As a true “man of the people”, unlike Chief M.A Nanga of A Man of the People, Achebe served meritoriously as the President-General of his Ogidi town union, and was the Vice-Chairman of Aminu Kano’s talakawa party, People’s redemption Party (PRP), in the Second Republic.

Chinua Achebe died at exactly 11:51pm (US time), that is 4.51am (Nigerian time), on Thursday, March 21 at the Harvard University Teaching Hospital, Massachusetts, USA, aged 82.

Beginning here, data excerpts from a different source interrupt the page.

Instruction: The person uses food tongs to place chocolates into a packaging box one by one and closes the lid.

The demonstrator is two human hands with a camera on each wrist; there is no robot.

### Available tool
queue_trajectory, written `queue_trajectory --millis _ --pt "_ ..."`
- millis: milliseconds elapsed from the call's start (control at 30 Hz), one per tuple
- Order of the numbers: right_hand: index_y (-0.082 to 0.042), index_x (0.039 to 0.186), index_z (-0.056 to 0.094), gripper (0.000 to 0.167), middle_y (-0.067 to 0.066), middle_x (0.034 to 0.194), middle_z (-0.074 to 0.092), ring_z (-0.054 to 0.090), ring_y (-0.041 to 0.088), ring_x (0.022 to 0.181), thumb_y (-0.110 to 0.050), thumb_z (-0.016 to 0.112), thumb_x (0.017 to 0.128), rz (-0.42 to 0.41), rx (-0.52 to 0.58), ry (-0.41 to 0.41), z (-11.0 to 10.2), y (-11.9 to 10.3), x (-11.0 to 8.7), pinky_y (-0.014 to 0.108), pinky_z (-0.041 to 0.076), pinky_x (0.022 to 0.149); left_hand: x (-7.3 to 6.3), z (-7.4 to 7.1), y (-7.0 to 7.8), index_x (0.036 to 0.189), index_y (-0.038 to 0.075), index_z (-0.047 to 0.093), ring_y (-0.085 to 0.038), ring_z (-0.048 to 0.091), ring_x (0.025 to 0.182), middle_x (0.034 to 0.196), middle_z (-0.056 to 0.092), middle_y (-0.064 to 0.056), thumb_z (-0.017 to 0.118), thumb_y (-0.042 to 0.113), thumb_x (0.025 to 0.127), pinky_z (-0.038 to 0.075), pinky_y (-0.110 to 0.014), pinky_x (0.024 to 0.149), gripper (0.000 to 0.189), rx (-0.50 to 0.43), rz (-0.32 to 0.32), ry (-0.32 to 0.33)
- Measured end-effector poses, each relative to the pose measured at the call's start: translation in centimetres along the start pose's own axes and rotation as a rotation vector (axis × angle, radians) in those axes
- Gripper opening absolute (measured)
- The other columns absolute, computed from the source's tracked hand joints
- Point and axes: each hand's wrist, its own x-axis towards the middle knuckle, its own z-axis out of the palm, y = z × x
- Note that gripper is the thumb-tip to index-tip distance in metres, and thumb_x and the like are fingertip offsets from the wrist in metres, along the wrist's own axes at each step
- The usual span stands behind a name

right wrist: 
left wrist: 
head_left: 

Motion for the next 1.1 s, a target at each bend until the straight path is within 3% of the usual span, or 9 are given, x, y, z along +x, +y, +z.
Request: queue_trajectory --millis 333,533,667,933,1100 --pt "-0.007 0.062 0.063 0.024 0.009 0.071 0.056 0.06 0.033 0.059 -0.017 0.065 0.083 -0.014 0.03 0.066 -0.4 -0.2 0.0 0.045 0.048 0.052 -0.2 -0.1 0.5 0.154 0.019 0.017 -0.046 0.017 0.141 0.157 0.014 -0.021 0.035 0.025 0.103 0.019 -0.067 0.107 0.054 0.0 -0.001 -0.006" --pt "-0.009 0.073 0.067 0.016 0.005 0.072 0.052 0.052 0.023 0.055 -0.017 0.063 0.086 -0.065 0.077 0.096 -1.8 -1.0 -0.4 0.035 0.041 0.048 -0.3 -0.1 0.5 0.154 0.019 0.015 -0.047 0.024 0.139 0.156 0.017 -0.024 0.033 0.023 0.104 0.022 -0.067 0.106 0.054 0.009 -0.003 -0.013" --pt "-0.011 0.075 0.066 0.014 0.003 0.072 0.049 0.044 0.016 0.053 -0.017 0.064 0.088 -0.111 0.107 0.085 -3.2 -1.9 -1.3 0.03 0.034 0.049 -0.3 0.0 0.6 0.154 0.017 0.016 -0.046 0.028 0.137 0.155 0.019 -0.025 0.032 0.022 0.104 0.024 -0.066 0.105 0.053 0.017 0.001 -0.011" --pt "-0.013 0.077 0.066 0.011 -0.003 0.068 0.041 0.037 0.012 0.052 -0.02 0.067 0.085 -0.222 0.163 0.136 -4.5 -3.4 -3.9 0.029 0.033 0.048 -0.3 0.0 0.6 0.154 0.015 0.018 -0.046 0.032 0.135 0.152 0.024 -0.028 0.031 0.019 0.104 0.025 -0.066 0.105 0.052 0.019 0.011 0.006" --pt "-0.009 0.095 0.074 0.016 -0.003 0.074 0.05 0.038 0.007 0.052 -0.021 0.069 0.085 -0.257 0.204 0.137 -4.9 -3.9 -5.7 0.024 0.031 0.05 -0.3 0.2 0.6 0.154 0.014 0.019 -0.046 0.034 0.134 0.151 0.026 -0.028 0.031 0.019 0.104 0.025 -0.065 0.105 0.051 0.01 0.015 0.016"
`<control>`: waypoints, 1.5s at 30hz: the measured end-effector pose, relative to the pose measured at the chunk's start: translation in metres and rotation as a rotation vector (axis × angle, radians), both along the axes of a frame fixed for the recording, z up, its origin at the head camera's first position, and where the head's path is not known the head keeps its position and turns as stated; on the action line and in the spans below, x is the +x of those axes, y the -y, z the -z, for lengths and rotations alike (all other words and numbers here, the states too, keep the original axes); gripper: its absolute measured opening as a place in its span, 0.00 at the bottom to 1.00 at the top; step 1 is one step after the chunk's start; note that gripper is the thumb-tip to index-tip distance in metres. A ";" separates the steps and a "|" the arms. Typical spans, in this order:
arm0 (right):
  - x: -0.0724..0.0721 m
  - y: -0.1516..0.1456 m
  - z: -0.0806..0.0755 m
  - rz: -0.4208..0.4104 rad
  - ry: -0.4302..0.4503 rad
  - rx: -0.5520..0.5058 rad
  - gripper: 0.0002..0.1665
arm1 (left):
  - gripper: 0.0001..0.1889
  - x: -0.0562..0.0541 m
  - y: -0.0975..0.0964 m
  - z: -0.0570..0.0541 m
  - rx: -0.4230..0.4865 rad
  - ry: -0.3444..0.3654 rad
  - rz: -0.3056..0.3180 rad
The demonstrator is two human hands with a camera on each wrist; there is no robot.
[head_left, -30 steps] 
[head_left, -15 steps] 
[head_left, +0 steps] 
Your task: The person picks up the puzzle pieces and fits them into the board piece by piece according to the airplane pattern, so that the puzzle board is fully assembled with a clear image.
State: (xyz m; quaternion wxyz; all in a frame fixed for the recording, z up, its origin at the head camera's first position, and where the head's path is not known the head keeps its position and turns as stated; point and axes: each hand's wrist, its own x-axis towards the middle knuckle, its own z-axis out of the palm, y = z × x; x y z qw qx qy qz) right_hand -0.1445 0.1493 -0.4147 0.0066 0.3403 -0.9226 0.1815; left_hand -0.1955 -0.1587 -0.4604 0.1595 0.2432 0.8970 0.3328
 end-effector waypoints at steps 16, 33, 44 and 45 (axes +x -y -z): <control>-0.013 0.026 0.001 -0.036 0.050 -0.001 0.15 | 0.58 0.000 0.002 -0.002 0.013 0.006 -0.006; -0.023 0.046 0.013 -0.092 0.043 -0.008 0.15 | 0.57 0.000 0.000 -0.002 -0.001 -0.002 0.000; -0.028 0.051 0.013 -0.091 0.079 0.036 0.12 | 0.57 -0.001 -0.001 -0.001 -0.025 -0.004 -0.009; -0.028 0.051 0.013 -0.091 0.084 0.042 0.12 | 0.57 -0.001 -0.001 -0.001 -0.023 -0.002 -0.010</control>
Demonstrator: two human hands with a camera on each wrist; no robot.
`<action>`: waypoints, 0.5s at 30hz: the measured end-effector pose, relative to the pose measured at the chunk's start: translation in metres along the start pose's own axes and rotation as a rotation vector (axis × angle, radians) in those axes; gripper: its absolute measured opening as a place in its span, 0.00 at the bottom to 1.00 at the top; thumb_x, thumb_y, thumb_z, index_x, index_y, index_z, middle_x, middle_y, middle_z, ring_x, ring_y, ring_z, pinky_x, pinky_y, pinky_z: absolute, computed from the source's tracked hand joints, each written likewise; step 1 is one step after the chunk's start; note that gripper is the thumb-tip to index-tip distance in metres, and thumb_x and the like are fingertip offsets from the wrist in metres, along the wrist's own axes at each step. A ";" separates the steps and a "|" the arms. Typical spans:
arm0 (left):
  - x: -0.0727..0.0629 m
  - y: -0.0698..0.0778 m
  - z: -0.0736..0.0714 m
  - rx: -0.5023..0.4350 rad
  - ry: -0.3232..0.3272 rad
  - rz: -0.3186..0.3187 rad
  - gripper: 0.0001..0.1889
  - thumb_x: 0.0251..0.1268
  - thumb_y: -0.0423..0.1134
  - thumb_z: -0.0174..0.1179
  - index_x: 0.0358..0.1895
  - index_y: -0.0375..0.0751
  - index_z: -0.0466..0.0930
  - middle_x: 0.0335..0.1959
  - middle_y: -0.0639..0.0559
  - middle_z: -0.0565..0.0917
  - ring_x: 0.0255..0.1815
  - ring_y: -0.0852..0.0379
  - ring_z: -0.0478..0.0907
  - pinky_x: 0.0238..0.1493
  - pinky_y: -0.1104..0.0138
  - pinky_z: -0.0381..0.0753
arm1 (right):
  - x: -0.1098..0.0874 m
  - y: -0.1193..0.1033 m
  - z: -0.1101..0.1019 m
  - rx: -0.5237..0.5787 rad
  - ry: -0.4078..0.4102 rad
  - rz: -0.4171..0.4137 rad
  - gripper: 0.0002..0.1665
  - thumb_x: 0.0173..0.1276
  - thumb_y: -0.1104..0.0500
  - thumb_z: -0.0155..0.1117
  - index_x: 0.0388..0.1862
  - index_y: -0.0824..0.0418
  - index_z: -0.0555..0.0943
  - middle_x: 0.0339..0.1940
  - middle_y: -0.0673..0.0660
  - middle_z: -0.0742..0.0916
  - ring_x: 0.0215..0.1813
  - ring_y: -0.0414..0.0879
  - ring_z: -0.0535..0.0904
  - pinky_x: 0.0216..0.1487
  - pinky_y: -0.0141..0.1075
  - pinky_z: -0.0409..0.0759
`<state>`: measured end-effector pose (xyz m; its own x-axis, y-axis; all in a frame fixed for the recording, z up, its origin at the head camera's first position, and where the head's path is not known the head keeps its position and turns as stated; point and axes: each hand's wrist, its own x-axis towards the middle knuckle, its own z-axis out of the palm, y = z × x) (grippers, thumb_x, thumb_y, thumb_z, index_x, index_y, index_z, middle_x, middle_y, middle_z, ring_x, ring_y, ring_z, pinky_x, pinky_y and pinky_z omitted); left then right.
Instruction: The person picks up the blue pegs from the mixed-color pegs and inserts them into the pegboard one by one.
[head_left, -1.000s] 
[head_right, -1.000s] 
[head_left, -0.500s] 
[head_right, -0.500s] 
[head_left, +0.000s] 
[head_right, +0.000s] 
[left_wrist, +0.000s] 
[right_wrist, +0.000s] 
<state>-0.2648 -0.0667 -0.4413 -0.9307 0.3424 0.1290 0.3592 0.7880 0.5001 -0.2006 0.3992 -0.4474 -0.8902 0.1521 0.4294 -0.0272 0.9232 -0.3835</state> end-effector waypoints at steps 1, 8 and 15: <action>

The then American President Barack Obama paid Chinua Achebe deserving tribute thusly: “A revolutionary author, educator, and cultural ambassador, Chinua shattered the conventions of literature and shaped the collective identity of Nigerians throughout the world. With a dream of taking on misperceptions of his homeland, he gave voice to perspectives that cultivated understanding and drew our world closer together. His legacy will endure in the hearts of all whose lives he touched with the everlasting power of his art.”